Ukrainian Greek Catholic bishop

Bishop Andriy Khimyak (Андрій Хім'як; born 13 April 1981) is a Ukrainian Greek Catholic hierarch as Titular Bishop of Cuicul and Auxiliary Bishop of the Archeparchy of Kyiv since 3 November 2022.

==Early life and formation==
Bishop Khimyak was born in a Christian family of Mykhaylo and Halyna Khimyak with two children as a younger child in Lviv. After graduation from the school education in Lviv school #44 (1988–1998), he joined the Theological Seminary in Lviv, simultaneously studying in the Ukrainian Catholic University from 1998 until 2005. He was ordained as a deacon on 9 May 2012 and as a priest on 4 November 2012. Both ordinations were made by Major Archbishop Sviatoslav Shevchuk for the Archeparchy of Kyiv in the Cathedral of the Resurrection of Christ in Kyiv.

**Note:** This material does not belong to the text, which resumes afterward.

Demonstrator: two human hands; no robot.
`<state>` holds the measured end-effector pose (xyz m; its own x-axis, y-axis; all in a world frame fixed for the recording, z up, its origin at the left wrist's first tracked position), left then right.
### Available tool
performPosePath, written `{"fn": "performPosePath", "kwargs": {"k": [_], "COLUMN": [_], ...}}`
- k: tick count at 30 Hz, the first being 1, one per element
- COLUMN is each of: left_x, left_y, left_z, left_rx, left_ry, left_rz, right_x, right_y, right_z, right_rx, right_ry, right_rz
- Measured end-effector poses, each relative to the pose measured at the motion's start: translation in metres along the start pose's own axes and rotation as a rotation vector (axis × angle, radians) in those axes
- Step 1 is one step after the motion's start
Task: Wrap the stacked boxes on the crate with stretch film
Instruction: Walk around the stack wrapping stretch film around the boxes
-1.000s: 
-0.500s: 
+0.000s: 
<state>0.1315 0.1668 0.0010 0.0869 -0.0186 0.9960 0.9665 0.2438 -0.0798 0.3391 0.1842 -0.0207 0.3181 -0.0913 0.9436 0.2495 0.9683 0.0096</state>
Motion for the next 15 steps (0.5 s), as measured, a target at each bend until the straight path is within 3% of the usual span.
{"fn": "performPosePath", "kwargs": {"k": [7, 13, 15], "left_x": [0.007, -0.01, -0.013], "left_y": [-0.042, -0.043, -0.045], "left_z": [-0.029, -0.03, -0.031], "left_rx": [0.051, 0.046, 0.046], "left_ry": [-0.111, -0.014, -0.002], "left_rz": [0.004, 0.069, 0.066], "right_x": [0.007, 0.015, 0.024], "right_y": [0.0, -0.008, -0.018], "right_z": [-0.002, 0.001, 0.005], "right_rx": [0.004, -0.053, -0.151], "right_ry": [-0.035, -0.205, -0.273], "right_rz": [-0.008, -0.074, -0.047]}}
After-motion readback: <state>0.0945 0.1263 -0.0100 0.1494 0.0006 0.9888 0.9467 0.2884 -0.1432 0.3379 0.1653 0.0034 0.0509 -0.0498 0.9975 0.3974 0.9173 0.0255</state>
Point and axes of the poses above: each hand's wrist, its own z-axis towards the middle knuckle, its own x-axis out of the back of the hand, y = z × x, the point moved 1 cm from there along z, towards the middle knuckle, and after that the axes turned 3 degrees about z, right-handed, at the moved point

==Educational and pastoral career==
Fr. Khimyak continued his studies in Rome, Italy, where he attended the Pontifical Oriental Institute (2005–2008), receiving a licentiate degree in the liturgical theology. After returning to Ukraine, he served as assistant to the Secretary of the Synod of Bishops of the Ukrainian Greek-Catholic Church (2009–2021) and a lecturer in the Three Saint Hierarchs Major Theological Seminary in Kyiv (2011–2023).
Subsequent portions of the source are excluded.